- [Required work]: Please work out how many lines in the data below contain "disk", and reply with that number alone.

- [Study material]:
>>>>>

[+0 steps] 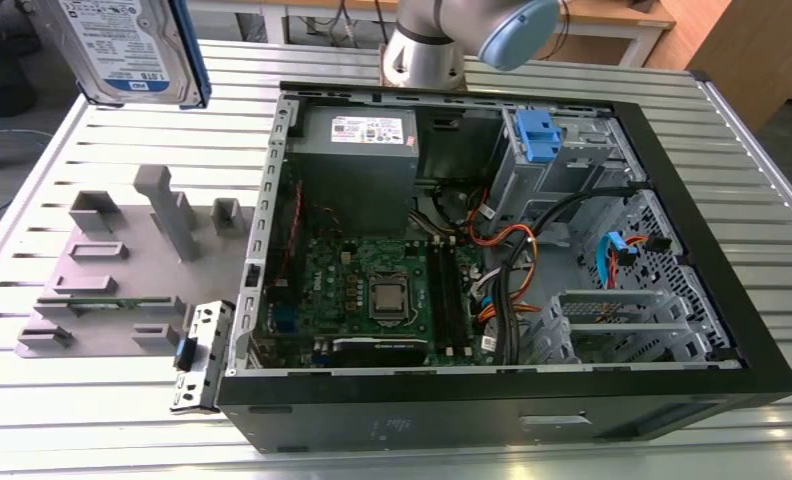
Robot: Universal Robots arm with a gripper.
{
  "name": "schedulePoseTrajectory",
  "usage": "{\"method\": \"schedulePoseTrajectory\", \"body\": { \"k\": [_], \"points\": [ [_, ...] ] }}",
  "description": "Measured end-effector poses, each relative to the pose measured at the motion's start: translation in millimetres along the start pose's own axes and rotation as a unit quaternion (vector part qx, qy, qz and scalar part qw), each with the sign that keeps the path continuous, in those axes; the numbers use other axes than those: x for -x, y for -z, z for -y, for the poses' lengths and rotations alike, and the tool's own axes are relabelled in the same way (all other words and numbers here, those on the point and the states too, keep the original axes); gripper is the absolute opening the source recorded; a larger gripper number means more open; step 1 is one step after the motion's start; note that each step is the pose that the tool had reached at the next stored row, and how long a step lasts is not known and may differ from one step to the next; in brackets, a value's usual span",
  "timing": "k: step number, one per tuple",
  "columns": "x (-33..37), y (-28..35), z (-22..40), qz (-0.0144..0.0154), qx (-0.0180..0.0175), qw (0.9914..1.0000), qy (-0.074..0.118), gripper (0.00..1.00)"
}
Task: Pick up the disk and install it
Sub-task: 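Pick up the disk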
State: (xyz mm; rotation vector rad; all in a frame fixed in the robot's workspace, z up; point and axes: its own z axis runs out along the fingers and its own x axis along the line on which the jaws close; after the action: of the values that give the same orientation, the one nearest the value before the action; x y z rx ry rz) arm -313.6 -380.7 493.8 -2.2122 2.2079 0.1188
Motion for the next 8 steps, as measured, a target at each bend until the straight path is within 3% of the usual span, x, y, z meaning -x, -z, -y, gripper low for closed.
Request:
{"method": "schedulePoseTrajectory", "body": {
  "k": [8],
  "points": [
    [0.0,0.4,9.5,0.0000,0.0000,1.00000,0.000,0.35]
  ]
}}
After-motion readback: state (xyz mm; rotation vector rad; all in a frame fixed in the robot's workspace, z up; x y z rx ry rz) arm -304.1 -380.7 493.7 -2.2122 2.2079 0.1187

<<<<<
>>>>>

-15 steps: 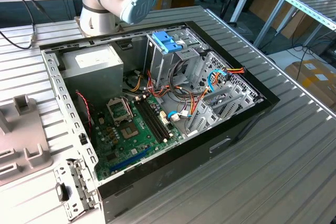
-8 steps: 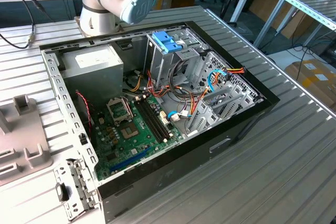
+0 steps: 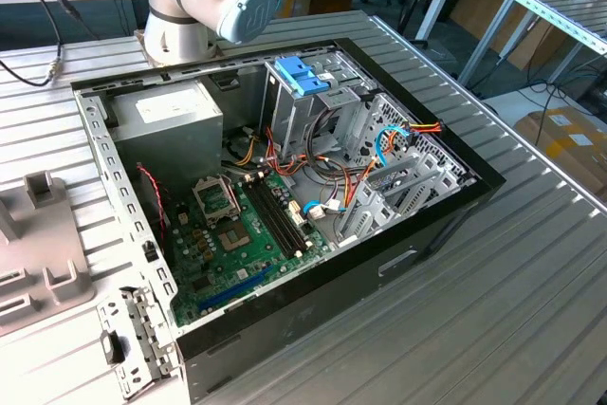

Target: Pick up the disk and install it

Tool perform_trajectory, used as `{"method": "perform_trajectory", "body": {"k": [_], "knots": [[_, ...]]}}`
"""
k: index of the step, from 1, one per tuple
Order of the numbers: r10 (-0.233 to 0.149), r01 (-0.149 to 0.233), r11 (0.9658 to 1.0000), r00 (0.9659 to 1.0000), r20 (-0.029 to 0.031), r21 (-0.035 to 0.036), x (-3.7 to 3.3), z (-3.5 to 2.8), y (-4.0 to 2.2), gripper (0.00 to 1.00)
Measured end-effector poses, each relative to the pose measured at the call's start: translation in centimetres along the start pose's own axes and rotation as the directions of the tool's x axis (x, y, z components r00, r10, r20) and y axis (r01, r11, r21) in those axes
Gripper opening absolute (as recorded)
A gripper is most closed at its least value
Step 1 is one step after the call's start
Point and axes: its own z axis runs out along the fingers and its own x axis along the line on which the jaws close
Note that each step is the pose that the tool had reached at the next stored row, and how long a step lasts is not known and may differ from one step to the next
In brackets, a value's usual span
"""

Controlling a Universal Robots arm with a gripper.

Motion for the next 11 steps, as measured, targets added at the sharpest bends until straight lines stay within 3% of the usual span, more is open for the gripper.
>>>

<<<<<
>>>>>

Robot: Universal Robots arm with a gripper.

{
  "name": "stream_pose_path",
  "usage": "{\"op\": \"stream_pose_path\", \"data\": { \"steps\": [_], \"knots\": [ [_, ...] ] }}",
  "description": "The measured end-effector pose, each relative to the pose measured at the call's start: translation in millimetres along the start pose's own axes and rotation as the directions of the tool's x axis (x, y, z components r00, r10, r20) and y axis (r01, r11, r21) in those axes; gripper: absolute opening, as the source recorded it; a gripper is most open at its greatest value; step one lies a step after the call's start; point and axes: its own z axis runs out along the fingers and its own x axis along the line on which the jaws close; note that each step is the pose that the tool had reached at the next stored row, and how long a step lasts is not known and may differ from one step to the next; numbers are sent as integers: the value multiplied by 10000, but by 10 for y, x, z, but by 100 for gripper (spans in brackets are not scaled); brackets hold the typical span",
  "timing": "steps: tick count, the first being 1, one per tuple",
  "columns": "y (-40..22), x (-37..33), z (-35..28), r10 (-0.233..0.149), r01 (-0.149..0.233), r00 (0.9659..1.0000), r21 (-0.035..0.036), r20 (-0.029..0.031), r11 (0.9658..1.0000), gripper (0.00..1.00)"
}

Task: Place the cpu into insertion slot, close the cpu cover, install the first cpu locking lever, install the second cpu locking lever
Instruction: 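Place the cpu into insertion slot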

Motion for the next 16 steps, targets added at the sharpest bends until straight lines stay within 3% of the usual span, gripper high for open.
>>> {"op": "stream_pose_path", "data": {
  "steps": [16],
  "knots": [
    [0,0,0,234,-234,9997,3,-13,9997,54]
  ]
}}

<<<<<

- [Expected answer]: 3